In this post, I am going to walk you through the process of solving a PDE in FEniCS. I will demonstrate the whole mesh workflow in detail. The domain under consideration in a unit square as presented below. The domain is made up of two different materials and we need to apply different boundary conditions on all of its edges.

poisson_subdomain

Creating mesh in Gmsh

There are excellent tutorials and documentation available on the official website of Gmsh. In this small screencast, I have described the process of creation and tagging of the above mesh using gmsh.

https://youtu.be/C4W_28NjF58

Convert mesh to XDMF using meshio

The .msh file created by gmsh could be converted to .xdmf by using the package meshio. The package could be easily installed by the following command:

pip install meshio

Once you have the package installed you can use the following command to convert the mesh to xdmf. Right now FEniCS does not support mixed topologies so you have to individually export mesh entities of different dimension to different XDMF files. Thus for the current mesh, we need to export one mesh of 2D triangle elements and the other of 1D β€˜line’ elements.

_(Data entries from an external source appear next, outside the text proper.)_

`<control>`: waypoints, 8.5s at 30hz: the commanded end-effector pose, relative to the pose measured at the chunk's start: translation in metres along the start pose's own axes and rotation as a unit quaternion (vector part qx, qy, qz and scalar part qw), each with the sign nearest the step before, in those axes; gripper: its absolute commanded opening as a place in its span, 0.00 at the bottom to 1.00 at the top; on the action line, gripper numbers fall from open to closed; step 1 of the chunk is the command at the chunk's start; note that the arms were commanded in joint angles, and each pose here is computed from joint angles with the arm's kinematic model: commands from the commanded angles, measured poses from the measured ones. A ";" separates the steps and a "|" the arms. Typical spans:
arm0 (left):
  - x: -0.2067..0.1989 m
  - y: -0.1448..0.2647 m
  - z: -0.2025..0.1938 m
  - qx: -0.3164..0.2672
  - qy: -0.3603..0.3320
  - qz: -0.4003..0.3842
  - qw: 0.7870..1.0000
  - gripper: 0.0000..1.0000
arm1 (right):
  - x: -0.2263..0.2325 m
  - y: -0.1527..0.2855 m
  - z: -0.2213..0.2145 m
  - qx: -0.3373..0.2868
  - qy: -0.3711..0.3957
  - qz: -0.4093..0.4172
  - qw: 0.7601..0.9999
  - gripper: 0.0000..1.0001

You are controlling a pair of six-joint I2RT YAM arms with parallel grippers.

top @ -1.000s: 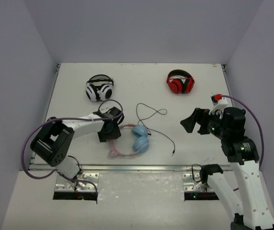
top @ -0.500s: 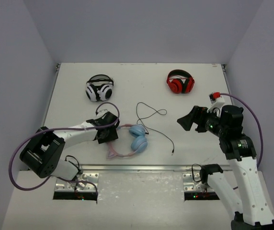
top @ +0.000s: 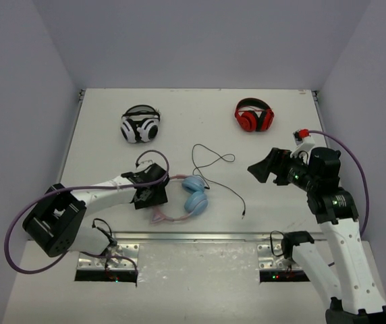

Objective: Wrap the headphones

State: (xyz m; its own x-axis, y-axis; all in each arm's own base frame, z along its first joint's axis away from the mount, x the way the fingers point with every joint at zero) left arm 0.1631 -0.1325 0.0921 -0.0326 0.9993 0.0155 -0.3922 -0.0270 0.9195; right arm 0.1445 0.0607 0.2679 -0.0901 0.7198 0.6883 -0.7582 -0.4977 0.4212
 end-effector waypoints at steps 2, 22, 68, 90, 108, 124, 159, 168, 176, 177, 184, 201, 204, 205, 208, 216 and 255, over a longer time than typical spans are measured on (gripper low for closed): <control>0.003 0.011 -0.017 0.051 -0.005 0.030 0.998 0.65 | 0.003 -0.002 0.003 -0.021 0.011 0.022 0.999 0.99; -0.014 -0.003 0.011 0.019 -0.025 0.081 0.996 0.42 | -0.001 -0.002 -0.001 -0.022 0.031 0.027 0.999 0.99; 0.052 0.353 0.089 -0.392 -0.030 -0.217 0.893 0.00 | 0.100 -0.137 -0.014 0.004 0.199 0.472 0.859 0.98; 0.042 0.340 0.083 -0.389 -0.082 -0.259 0.880 0.00 | 0.061 -0.093 -0.010 -0.147 0.144 0.276 0.939 0.96; 0.040 0.338 0.081 -0.398 -0.064 -0.278 0.872 0.00 | 0.069 -0.053 -0.055 0.070 0.195 0.492 0.846 0.95; 0.038 0.343 0.090 -0.423 -0.003 -0.281 0.862 0.00 | 0.094 -0.096 -0.060 0.022 0.172 0.435 0.884 0.01; -0.021 0.159 0.085 -0.282 -0.282 -0.153 0.904 0.00 | 0.104 -0.028 0.059 -0.094 0.298 0.219 0.924 0.01; -0.088 0.153 0.038 -0.219 -0.416 -0.279 0.837 0.00 | 0.112 -0.089 0.048 -0.037 0.305 0.084 0.948 0.01; -0.097 0.171 0.032 -0.229 -0.431 -0.330 0.808 0.00 | 0.092 -0.119 0.034 -0.037 0.256 -0.038 0.965 0.01; -0.098 0.171 0.033 -0.235 -0.428 -0.319 0.812 0.00 | 0.090 -0.121 0.032 -0.035 0.255 -0.045 0.965 0.01; -0.095 0.180 0.039 -0.264 -0.410 -0.301 0.819 0.00 | 0.086 -0.130 0.022 0.000 0.244 -0.088 0.966 0.01; -0.090 0.206 0.053 -0.336 -0.356 -0.300 0.819 0.00 | 0.081 -0.140 0.002 0.037 0.238 -0.146 0.960 0.01; -0.089 0.205 0.054 -0.338 -0.348 -0.288 0.825 0.01 | 0.084 -0.139 0.001 0.040 0.235 -0.131 0.962 0.01; -0.088 0.205 0.054 -0.341 -0.344 -0.289 0.826 0.00 | 0.083 -0.141 -0.001 0.047 0.238 -0.127 0.962 0.01; -0.085 0.219 0.058 -0.379 -0.311 -0.309 0.815 0.00 | 0.076 -0.147 -0.013 0.071 0.239 -0.098 0.963 0.01; -0.066 0.262 0.057 -0.449 -0.249 -0.388 0.766 0.00 | 0.085 -0.139 -0.038 0.051 0.230 0.146 0.961 0.01; -0.003 0.362 0.094 -0.587 0.065 -0.375 0.715 0.00 | 0.103 -0.173 -0.076 0.054 0.110 0.410 0.904 0.27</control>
State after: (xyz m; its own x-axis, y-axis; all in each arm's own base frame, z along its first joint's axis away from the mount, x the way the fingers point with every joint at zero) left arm 0.1148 -0.1626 0.4006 0.5678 0.7871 -0.2411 -0.8212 0.5619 -0.0997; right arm 0.2176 0.2531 0.2126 -0.6888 0.2466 0.6817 -0.3548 -0.9347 -0.0203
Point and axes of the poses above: each gripper's point midway between its finger pads, its own y axis back along the fingers, its own x axis along the line the jaws close on, z = x × y, the point moved 10 cm from there along y, back along the fingers, and after that the axes turned 15 degrees about -y, right-handed, at the moved point
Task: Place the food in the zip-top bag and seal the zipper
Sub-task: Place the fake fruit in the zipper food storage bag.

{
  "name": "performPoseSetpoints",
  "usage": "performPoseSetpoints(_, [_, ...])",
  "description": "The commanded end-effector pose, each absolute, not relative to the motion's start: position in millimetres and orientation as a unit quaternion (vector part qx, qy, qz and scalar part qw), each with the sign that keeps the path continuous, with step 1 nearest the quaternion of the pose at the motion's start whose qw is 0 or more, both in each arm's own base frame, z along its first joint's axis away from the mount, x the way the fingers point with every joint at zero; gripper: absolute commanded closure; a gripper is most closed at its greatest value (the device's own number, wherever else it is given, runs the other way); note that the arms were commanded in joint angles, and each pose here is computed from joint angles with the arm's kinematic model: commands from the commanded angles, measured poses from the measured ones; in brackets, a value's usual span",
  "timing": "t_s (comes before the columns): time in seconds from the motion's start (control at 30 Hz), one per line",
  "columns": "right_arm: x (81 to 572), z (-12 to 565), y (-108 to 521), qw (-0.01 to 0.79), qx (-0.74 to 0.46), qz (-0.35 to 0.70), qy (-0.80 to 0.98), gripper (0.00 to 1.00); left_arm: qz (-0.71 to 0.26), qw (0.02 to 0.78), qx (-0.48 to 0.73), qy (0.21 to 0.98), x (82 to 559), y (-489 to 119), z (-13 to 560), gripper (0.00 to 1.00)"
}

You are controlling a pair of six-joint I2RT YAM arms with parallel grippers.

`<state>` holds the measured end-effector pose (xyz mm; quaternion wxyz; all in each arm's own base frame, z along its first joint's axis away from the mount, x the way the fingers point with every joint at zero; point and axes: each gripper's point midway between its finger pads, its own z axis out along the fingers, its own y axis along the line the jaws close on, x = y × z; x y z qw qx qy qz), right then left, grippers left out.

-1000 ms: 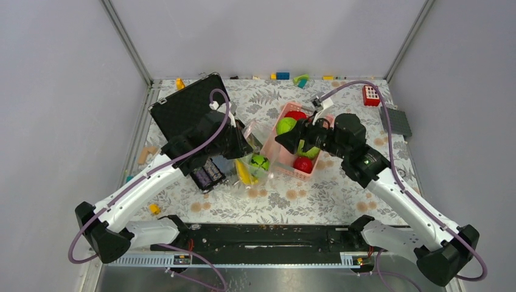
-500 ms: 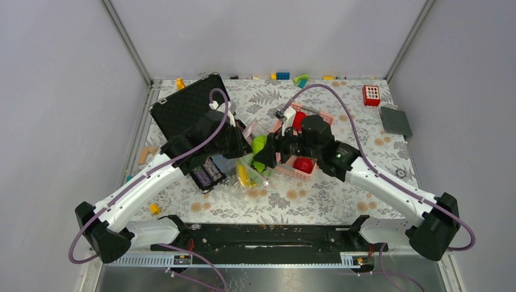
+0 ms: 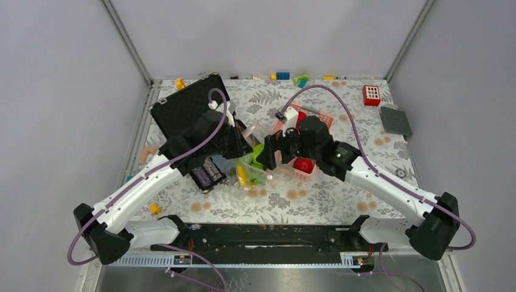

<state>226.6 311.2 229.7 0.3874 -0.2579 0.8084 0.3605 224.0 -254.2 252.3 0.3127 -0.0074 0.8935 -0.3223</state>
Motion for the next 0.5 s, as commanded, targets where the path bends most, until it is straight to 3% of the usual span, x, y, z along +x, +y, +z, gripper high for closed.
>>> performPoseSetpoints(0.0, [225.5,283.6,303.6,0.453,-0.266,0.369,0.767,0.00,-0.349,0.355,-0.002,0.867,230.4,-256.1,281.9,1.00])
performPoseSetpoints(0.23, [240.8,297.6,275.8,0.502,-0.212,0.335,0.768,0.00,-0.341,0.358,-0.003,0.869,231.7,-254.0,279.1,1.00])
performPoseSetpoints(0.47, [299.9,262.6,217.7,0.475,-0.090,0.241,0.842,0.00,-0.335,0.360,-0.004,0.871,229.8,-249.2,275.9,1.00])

mesh_of_triangles = meshio.Mesh(points=points[:, :2],
                                cells={'triangle': cells['triangle']},
                                cell_data={'triangle': 
                                    {'subdomain': 
                                        cell_data['triangle']
                                        ['gmsh:physical']}},
                                field_data=field_data) 

meshio.write("poisson_subdomain_triangle.xdmf", mesh_of_triangles )

mesh_of_lines = meshio.Mesh(points=points[:, :2],
                                cells={'line': cells['line']},
                                cell_data={'line': {'subdomain':
                                    cell_data['triangle']
                                    ['gmsh:physical']}},
                                field_data=field_data) 

meshio.write("poisson_subdomain_line.xdmf", mesh_of_lines )

Import XDMF to FEniCS

Once we have the XDMF files we can import them to FEniCS as follows:

with XDMFFile(MPI.comm_world,
              "poisson_subdomain_triangle.xdmf") as xdmf_infile:
    mesh = xdmf_infile.read_mesh(cpp.mesh.GhostMode.none)
    tag_info = xdmf_infile.read_information_int()
    print(tag_info)

FEniCS provide us with two classes MeshFunction and MeshValueCollection that help us to mark different mesh entities (vertex, line, facet, cell). The way in which the MeshFunction class works is that it assigns a marker to every element of a particular dimension (vertex = 0, line = 1, etc.) and then use that marker to differentiate between different regions. MeshValueCollection class differs from the MeshFunction class in two ways. First, data does not need to be associated with all entities (only a subset). Second, data is associated with entities through the corresponding cell index and local entity number (relative to the cell), not by global entity index, which means that data may be stored robustly to file. You can get a much better understanding of them by exploring them individually as I have done here.

Visualize the solution

We could visualize the solution using opensource package paraview. Once again the filetype of choice is XDMF and we can easily write the solution to the file using the write method of class XDMFFile.

with XDMFFile(dolfin.MPI.comm_world, "output.xdmf") as xdmf_outfile:
    xdmf_outfile.write(u)

You can find the complete code here.

Summary

The mesh workflow of FEniCS is not as straight forward as that of some commercial packages like Abaqus or Ansys. But, FEniCS provides you with greater flexibility in creating a computational model and would also help you understand the mathematics behind FEM. I believe that if understood and used properly, FEniCS could help researchers code and test out their mathematical models with a speed and ease that is just simply not possible with other packages.